Darah di ujung jarinya masih terasa hangat ketika Dara melepaskan genggaman terakhirnya dari pisau kecil yang ia sembunyikan di balik jaket. Malam sudah jatuh, menyelimuti kota kecil itu dengan kegelapan pekat. Hujan turun deras, seolah membersihkan jalanan yang sunyi, tapi tidak bisa menghapus noda yang tertinggal di hati Dara. Ini adalah akhir dari perjalanan panjangnya—sebuah perjalanan yang dipenuhi oleh luka, penyesalan, dan keinginan membara untuk membalaskan dendam yang telah ia simpan selama bertahun-tahun.

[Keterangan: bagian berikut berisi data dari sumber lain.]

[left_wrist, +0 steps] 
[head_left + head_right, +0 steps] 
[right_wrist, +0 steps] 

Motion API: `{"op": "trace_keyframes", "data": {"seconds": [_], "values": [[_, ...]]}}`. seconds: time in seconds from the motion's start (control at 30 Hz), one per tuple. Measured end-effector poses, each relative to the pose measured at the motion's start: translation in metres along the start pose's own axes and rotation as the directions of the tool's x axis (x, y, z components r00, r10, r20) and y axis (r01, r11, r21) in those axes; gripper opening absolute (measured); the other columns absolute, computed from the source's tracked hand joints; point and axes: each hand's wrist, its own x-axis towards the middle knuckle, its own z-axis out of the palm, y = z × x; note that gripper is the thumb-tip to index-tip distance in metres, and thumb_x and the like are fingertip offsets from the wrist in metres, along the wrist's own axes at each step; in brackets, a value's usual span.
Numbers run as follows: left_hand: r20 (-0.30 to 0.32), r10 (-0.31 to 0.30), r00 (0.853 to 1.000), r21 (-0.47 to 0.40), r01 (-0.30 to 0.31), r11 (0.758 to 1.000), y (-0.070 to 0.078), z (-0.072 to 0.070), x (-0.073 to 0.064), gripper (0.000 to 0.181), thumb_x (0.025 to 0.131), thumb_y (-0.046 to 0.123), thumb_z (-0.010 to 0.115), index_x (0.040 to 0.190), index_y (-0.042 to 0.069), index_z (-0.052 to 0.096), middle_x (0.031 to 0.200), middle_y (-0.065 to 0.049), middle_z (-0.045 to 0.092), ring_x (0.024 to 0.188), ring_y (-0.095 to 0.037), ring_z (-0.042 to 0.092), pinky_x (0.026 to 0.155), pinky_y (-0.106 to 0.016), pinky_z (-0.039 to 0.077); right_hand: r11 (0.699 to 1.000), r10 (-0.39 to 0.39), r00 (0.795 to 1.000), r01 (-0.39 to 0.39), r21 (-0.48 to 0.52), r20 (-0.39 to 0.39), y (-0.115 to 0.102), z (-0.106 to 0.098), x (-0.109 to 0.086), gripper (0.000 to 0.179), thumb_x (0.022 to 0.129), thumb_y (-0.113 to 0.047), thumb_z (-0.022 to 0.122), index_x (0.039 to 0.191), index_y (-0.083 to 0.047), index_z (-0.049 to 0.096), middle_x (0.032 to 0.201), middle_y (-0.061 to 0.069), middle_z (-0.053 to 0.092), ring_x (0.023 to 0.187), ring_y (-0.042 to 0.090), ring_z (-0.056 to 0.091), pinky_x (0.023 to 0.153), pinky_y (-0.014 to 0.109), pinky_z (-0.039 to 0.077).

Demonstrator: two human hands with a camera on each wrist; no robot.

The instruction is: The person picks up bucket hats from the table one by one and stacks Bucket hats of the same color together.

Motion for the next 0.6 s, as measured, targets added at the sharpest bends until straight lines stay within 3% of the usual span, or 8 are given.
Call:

Dua tahun lalu, hidup Dara tampak sempurna. Ia adalah seorang mahasiswi yang cerdas dan memiliki masa depan cerah di hadapannya. Namun, semuanya hancur dalam semalam. Malam itu, ia dan adiknya, Ayu, baru pulang dari sebuah acara keluarga. Keduanya menaiki taksi untuk pulang, tanpa menyadari bahwa mereka akan terjebak dalam mimpi buruk yang akan mengubah hidup Dara selamanya.
Sopir taksi itu, seorang pria dengan wajah licik yang namanya bahkan Dara tidak pernah tahu, menghentikan mobil di sebuah jalanan sepi. Tanpa peringatan, ia menyerang mereka berdua. Dara berhasil melarikan diri setelah terkena pukulan di kepala, tetapi Ayu, yang saat itu baru berusia 17 tahun, tidak seberuntung itu. Ketika Dara akhirnya berhasil mendapatkan bantuan, ia menemukan Ayu sudah tak bernyawa, tubuhnya penuh luka dan trauma yang tidak terbayangkan.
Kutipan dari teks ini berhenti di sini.